3. Number of risks that occurred more than once
This can be a sign that lessons aren’t being learned. If a risk occurs multiple times, across the same project or several projects, it can show you that teams aren’t learning from past experience.
4. Predicted Risk Severity compared to Actual Severity
When the risk occurs, and becomes an issue, you’ll be able to see how much of an impact it had on the project. Comparing predicted severity to actual severity can be a bit of a professional guess, but it’s worth giving it a go. It’s interesting to see whether your risk mitigating plans had the impact you expected in reducing the risk. You can look at whether residual risk was adequately identified and managed too.
5. Number of risks that were not identified
How do you track something you didn’t know was going to happen? This is a tricky one! Think of it as a way to track issues that occur that should have been flagged as a risk but weren’t.
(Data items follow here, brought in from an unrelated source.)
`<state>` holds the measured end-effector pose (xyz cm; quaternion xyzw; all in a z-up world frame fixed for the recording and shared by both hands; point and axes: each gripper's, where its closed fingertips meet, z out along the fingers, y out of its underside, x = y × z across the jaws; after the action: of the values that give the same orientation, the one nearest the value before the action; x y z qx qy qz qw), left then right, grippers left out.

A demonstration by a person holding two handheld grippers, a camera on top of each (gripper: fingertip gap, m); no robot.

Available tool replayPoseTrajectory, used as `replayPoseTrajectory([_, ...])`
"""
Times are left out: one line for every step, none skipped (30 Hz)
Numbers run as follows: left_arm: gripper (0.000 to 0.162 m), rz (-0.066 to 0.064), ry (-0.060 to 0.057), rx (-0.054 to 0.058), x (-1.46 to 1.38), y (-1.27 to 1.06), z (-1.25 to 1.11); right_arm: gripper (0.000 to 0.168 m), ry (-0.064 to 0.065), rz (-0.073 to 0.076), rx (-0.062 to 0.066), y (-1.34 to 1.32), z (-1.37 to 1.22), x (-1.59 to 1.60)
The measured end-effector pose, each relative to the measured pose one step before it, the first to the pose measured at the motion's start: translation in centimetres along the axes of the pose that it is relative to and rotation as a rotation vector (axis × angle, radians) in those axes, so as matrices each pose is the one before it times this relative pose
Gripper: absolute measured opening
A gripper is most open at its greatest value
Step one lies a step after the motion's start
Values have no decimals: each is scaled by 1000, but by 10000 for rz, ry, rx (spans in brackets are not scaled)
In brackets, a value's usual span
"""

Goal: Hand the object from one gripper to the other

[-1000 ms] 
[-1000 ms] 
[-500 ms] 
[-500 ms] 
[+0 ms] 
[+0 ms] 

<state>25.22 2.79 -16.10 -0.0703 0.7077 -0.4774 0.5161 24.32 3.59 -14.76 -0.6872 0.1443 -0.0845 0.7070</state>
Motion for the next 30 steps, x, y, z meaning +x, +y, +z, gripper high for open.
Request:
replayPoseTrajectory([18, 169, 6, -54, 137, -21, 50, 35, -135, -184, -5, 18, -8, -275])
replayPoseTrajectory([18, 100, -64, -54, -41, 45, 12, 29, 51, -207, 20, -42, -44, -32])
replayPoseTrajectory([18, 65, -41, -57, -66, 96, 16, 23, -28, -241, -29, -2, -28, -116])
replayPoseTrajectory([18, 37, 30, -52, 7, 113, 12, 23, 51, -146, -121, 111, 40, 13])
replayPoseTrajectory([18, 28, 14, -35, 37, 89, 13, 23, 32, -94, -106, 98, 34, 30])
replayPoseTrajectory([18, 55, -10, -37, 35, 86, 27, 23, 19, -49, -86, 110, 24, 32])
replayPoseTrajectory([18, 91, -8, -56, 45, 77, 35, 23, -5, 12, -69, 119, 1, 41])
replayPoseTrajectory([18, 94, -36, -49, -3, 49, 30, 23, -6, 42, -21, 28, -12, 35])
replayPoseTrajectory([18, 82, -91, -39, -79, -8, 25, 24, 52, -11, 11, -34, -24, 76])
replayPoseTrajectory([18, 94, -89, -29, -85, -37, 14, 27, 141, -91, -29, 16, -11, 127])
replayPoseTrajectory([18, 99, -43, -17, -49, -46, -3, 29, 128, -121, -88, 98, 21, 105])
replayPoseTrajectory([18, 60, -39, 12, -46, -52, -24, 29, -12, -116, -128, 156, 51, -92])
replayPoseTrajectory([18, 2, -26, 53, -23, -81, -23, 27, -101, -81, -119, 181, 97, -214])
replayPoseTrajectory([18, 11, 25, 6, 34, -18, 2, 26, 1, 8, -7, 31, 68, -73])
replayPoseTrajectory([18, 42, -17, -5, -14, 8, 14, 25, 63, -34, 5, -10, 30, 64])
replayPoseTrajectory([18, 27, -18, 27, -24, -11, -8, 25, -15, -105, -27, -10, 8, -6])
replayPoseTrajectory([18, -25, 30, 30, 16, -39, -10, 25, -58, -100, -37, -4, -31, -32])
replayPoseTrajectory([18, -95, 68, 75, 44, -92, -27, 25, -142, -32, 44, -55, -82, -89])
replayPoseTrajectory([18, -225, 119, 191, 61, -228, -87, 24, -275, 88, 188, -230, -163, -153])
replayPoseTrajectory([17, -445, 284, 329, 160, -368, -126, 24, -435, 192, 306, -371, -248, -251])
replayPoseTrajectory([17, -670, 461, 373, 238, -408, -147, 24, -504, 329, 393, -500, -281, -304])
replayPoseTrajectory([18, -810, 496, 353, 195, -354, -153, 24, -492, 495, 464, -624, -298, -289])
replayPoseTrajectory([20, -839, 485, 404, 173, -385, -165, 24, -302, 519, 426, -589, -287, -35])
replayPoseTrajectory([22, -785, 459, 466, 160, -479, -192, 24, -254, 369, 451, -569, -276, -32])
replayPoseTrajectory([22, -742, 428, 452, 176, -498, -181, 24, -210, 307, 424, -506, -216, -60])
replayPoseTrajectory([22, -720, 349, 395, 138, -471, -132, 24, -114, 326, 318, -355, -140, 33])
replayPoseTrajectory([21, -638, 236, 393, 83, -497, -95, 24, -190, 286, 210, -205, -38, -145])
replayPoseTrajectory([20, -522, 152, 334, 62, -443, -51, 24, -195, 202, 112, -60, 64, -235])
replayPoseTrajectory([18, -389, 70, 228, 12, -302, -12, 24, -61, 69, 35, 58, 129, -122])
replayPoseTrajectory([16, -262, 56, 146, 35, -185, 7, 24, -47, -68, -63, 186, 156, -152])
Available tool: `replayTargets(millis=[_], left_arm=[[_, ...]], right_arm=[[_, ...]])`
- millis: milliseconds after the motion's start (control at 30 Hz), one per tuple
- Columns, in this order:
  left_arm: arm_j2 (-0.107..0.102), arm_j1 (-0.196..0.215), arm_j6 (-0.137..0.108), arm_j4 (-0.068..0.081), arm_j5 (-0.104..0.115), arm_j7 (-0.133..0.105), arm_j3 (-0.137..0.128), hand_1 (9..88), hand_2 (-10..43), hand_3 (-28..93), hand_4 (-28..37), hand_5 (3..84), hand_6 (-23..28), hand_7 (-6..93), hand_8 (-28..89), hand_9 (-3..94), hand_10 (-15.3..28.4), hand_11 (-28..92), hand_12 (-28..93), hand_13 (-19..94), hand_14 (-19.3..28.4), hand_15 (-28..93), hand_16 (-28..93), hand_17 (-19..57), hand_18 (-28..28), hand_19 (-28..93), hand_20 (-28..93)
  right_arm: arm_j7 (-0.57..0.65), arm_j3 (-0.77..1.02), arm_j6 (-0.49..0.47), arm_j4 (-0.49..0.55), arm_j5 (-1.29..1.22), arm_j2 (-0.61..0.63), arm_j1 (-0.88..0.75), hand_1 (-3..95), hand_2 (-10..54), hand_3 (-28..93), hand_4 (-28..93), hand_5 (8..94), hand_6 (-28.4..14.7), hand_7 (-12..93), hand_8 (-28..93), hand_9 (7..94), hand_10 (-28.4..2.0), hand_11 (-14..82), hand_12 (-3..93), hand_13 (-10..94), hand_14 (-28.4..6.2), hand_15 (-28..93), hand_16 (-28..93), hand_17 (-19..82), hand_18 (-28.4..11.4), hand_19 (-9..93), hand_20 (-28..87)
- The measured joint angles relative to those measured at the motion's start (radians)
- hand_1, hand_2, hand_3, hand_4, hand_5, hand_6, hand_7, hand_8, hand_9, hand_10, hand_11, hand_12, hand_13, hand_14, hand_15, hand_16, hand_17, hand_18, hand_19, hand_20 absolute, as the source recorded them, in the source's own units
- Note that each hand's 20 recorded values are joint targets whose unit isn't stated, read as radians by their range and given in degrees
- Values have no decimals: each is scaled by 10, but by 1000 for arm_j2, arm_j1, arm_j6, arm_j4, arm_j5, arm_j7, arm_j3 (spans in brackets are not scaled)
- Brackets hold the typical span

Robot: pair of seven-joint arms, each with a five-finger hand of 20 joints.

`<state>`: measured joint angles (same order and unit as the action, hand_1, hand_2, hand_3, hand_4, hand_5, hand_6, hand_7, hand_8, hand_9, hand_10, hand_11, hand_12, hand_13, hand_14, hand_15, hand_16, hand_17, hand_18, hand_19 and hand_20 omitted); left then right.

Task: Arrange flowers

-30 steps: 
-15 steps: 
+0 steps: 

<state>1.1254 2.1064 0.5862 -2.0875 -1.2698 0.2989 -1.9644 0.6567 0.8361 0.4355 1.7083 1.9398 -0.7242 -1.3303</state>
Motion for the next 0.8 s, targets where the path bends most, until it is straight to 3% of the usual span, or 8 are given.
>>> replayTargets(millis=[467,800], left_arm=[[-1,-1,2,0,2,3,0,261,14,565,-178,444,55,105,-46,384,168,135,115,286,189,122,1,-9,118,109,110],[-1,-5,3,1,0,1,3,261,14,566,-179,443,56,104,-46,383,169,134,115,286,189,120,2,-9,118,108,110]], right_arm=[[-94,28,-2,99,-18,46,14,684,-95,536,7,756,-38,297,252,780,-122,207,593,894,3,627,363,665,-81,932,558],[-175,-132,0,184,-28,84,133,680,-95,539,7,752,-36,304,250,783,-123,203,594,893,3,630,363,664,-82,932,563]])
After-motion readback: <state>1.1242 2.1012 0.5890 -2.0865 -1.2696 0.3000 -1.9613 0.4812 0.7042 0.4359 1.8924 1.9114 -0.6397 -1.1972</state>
Look at the number of issues on the issue log that could have been foreseen but bypassed the risk stage.
6. Cost of risk management
You can track actual spent on risk management activities against forecasted spend. This is a really interesting one for future projects because it can help you estimate the cost of risk on new projects.
7. Number of risks closed
Track how many risks passed by without happening, whether you took active measures to manage them or not. This can be a counterbalance to the number of risks identified. If you identify a lot and close a lot, you can work out the key risks facing the project. This measure is also a sign that active risk management is happening during the project. A large number of identified risks and no closed risks shows that risk analysis was carried out at the start of the project and then not followed up throughout the project lifecycle.
You can include risk management metrics in your project closure report, and you should. However, to be able to take any practical steps to better risk management, or for spotting trends, you should be looking at your key metrics long before you write the project closure report.
Some of the metrics above can only be calculated at project shut down, but where you can track measures across a project or program on an ongoing basis, that is better. It gives you a chance to spot trends, compare projects on a more real-time basis and do something about the data you uncover to help improve risk management across the organization.